WORK ORDER: Line by line, copy out the data below exactly.

Segment Open

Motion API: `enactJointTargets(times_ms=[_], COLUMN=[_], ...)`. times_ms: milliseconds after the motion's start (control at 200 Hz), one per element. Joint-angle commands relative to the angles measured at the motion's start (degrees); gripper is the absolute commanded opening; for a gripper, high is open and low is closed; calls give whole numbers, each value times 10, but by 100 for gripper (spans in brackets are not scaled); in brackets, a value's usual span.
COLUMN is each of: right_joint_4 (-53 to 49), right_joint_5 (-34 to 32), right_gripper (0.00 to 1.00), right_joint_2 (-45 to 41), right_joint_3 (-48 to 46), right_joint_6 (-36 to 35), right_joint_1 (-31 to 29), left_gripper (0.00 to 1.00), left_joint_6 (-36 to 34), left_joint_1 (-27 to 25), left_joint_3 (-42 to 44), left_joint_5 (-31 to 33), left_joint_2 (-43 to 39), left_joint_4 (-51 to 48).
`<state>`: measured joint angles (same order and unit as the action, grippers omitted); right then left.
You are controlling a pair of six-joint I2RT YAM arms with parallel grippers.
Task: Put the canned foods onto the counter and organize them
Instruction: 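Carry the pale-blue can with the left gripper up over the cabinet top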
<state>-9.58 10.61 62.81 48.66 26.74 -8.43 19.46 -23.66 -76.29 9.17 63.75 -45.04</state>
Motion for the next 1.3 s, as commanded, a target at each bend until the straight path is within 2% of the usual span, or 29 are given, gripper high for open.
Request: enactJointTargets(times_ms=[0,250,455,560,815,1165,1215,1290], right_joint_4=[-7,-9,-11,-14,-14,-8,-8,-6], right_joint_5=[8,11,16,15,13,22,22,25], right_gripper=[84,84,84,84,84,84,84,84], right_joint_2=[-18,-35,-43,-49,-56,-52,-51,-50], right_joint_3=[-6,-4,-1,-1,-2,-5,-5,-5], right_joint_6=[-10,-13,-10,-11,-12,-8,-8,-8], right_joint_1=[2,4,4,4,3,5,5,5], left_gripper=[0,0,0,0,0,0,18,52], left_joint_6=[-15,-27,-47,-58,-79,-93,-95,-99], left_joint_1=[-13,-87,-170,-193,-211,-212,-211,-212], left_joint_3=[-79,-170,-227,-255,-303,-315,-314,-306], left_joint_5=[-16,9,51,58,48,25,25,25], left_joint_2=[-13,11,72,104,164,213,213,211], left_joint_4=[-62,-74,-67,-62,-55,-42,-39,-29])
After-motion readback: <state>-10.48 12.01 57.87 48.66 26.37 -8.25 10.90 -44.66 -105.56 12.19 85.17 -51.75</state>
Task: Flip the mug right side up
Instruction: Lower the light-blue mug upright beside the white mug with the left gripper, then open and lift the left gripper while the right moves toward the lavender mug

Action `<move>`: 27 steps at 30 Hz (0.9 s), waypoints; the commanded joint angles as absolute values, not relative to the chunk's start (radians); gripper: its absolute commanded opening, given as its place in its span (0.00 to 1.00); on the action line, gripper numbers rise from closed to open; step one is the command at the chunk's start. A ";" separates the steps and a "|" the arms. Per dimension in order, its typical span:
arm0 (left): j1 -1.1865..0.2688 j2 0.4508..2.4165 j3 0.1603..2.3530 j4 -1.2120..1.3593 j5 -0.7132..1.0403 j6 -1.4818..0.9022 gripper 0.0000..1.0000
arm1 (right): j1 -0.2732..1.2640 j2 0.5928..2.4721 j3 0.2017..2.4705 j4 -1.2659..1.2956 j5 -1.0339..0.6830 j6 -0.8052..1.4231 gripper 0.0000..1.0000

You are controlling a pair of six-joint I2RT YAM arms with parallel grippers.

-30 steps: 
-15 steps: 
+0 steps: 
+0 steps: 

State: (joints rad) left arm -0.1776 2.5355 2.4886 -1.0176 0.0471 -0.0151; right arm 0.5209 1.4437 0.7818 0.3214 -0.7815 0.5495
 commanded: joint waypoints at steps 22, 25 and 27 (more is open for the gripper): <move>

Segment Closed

OUTPUT OF THE EXERCISE:
Motion API: `enactJointTargets(times_ms=[_], COLUMN=[_], ...)`. times_ms: milliseconds after the motion's start (control at 200 Hz), one per element. Joint-angle commands relative to the angles measured at the motion's start (degrees); gripper is the absolute commanded opening; for a gripper, high is open and low is closed; calls give whole numbers, each value times 10, but by 100 for gripper (spans in brackets are not scaled); in brackets, a value's usual span.
COLUMN is each of: right_joint_4 (-53 to 49), right_joint_5 (-34 to 32), right_gripper (0.00 to 1.00), right_joint_2 (-45 to 41), right_joint_3 (-48 to 46), right_joint_6 (-36 to 35), right_joint_1 (-31 to 29), left_gripper (0.00 to 1.00), left_joint_6 (-36 to 34), left_joint_1 (-27 to 25), left_joint_3 (-42 to 44), left_joint_5 (-31 to 33), left_joint_2 (-43 to 39), left_joint_4 (-51 to 48).
`<state>`: measured joint angles (same order and unit as the action, grippers omitted); right then left.
You are controlling a pair of six-joint I2RT YAM arms with parallel grippers.
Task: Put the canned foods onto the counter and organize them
Instruction: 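Carry the pale-blue can with the left gripper up over the cabinet top
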<state>-9.58 10.61 62.81 48.66 26.74 -8.43 19.46 -23.66 -76.29 9.17 63.75 -45.04</state>
Motion for the next 1.3 s, as commanded, a target at each bend until the straight path is within 2% of the usual span, or 29 are given, gripper high for open.
Request: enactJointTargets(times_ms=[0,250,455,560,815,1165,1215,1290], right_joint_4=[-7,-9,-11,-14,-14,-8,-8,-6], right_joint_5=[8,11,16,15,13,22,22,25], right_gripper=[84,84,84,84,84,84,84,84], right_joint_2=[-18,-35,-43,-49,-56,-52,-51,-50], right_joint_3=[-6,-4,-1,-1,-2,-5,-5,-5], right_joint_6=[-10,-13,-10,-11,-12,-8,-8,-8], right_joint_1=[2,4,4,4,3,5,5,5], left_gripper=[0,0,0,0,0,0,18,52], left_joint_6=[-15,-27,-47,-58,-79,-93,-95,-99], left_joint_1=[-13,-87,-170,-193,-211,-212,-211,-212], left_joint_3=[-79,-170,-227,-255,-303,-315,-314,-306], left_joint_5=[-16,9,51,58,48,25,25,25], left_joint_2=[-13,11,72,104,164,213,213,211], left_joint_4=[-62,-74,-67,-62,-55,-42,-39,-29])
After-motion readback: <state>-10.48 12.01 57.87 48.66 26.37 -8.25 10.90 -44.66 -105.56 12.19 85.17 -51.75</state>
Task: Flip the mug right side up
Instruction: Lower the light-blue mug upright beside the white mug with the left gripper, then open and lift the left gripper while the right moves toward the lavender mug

Action `<move>`: 27 steps at 30 Hz (0.9 s), waypoints; the commanded joint angles as absolute values, not relative to the chunk's start (radians); gripper: its absolute commanded opening, given as its place in its span (0.00 to 1.00); on the action line, gripper numbers rise from closed to open; step one is the command at the chunk's start. A ";" separates the steps and a "|" the arms. Per dimension in order, its typical span:
arm0 (left): j1 -1.1865..0.2688 j2 0.4508..2.4165 j3 0.1603..2.3530 j4 -1.2120..1.3593 j5 -0.7132..1.0403 j6 -1.4818..0.9022 gripper 0.0000..1.0000
arm1 (right): j1 -0.2732..1.2640 j2 0.5928..2.4721 j3 0.2017..2.4705 j4 -1.2659..1.2956 j5 -1.0339..0.6830 j6 -0.8052..1.4231 gripper 0.0000..1.0000

You are controlling a pair of six-joint I2RT YAM arms with parallel grippers.

-30 steps: 
-15 steps: 
+0 steps: 
+0 steps: 

State: (joints rad) left arm -0.1776 2.5355 2.4886 -1.0176 0.0471 -0.0151; right arm 0.5209 1.4437 0.7818 0.3214 -0.7815 0.5495
 commanded: joint waypoints at steps 22, 25 and 27 (more is open for the gripper): <move>

What was asked now has a complete answer.